HOY DIARIO DEL MAGDALENA
Líder en la región

Atesa provoca una grave contaminación ambiental

Líderes comunitarios demandan la intervención de la Alcaldesa y el Dadsa, ante la contaminación ambiental que viene ocasionando la citada empresa
POR
EDGAR
TATIS GUERRA

La empresa concesionaria del servicio de recolección de basuras ha convertido a Santa Marta en un basurero provocando una grave contaminación ambiental y de salubridad pública. A esa conclusión llegaron líderes ambientalistas que reclaman una pronta y urgente intervención del Dadsa y de la propia alcaldesa Virna Johnson.

El espectáculo que se observa es deprimente.

Por eso, pena ajena e indignación es la que sienten los samarios, residentes, comerciantes e hijos adoptivos por cuenta de la proliferación de basureros ‘a cielo abierto’ que están en vías públicas con alto flujo de automotores.

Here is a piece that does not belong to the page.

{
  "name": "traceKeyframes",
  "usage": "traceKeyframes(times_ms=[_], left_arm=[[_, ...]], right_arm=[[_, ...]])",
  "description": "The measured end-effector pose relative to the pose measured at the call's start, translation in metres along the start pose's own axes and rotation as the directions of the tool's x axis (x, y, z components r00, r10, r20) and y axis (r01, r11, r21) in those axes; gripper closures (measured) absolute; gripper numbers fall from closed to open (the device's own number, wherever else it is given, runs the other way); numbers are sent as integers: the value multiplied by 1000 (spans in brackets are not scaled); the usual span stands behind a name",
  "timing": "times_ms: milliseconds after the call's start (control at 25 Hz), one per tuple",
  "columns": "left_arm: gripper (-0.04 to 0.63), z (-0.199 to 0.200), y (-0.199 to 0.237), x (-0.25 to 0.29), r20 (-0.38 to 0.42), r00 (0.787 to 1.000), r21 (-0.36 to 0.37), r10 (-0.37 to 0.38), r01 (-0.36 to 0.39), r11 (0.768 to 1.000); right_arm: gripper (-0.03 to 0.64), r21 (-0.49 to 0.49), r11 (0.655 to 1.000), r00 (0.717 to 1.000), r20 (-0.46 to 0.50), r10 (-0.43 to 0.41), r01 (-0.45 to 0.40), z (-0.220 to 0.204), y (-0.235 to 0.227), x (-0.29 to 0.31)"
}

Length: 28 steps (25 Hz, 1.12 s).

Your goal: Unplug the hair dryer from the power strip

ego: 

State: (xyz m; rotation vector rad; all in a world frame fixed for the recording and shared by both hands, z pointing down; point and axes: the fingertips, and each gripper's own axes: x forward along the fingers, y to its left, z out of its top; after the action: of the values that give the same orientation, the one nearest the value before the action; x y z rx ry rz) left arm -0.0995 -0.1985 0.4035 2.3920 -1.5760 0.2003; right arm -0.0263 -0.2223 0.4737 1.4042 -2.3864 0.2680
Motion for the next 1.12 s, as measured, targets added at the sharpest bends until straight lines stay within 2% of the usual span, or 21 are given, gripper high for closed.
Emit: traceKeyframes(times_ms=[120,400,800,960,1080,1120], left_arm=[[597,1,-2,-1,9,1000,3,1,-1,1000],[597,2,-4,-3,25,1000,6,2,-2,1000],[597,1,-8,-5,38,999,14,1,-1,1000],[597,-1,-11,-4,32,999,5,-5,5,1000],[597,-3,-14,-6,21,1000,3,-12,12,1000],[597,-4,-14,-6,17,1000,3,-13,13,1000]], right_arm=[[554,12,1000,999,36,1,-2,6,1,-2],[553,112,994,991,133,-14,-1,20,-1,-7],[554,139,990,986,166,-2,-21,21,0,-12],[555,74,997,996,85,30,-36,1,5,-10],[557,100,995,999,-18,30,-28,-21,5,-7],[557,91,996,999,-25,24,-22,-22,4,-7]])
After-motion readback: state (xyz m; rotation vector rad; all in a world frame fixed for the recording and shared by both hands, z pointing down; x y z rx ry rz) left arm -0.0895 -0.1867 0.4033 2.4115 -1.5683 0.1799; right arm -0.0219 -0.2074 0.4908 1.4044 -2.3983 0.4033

Es increíble que el comportamiento inapropiado de unas pocas personas propicie el deterioro de la buena imagen de Santa Marta como ciudad receptora de cientos de visitantes tanto nacionales como extranjeros, pero que además se le sume la inoperancia de la empresa de aseo que no hace la recolección de los residuos sólidos.

Santa Marta está a merced de la contaminación visual y ambiental generada por unos contenedores o cajas estacionarias receptoras de basuras y todo tipo de desperdicios e inclusive de escombros, materiales de construcción, muebles, enseres y plásticos.

La ausencia de sanciones ejemplares a los infractores infraganti es total. No se respetan las principales avenidas como la Libertador, Santa Rita, Fundador, del Río y mucho menos la Vía Alterna al Puerto ni la Troncal del Caribe. Ver contenedores repletos de desechos y desperdicios esparcidos en sus alrededores no tiene perdón.

Urge una verdadera cruzada cívica, así como la conformación de unas redes de apoyo con participación de conductores de vehículos particulares y taxistas en aras de informar a las autoridades de Policía y se pueda frenar los malos hábitos de quienes se dedican a arrojar escombros en cualquier sitio.

Justo al frente del supermercado ARA en la Avenida del Libertador entre las calles 23 y 24 hay un inmueble abandonado, el cual lo han convertido en escombrera pública. Sobre el andén está localizado un contenedor desbordado de basuras emanando olores desagradables en toda la zona.

Definitivamente el “patito feo” durante esta semana de receso escolar son los basureros ‘a cielo abierto’ que tiene Santa Marta y sus alrededores. Sobre la Troncal del Caribe justo a la entrada al Corregimiento de Gaira hay una enorme góndola que almacena una gran cantidad de residuos sólidos. Muy cerca a la glorieta de Mamatoco hay tres contenedores a donde llegan particulares a dejar sacos llenos de escombros o poda de árboles y enseres viejos “como Pedro lo hacía por su casa”. No hay sentido común ni tampoco civismo o amor por Santa Marta.

Algunos líderes comunitarios coinciden al afirmar en que en Santa Marta viene haciendo carrera la frase “me importa un carajo”, sin duda un pensamiento equivocado, egoísta y que raya en la estulticia.

Por su parte, voceros del comercio organizado ratifican que mientras exista la pugna sobre el manejo de la Empresa de Servicios Públicos de Santa Marta (Essmar E.S.P.), actualmente intervenida por la Superintendencia de Servicios Públicos Domiciliarios, que es la encargada de hacerle interventoría a la empresa Atesa a la que le compete la recolección y buena disposición final de los desechos sólidos, no pasa nada.

Mientras tanto, en otros círculos gremiales se lamenta la situación sanitaria por la que atraviesa Santa Marta y porque no cabe duda de que todo se asemeja a una ‘bandeja paisa’.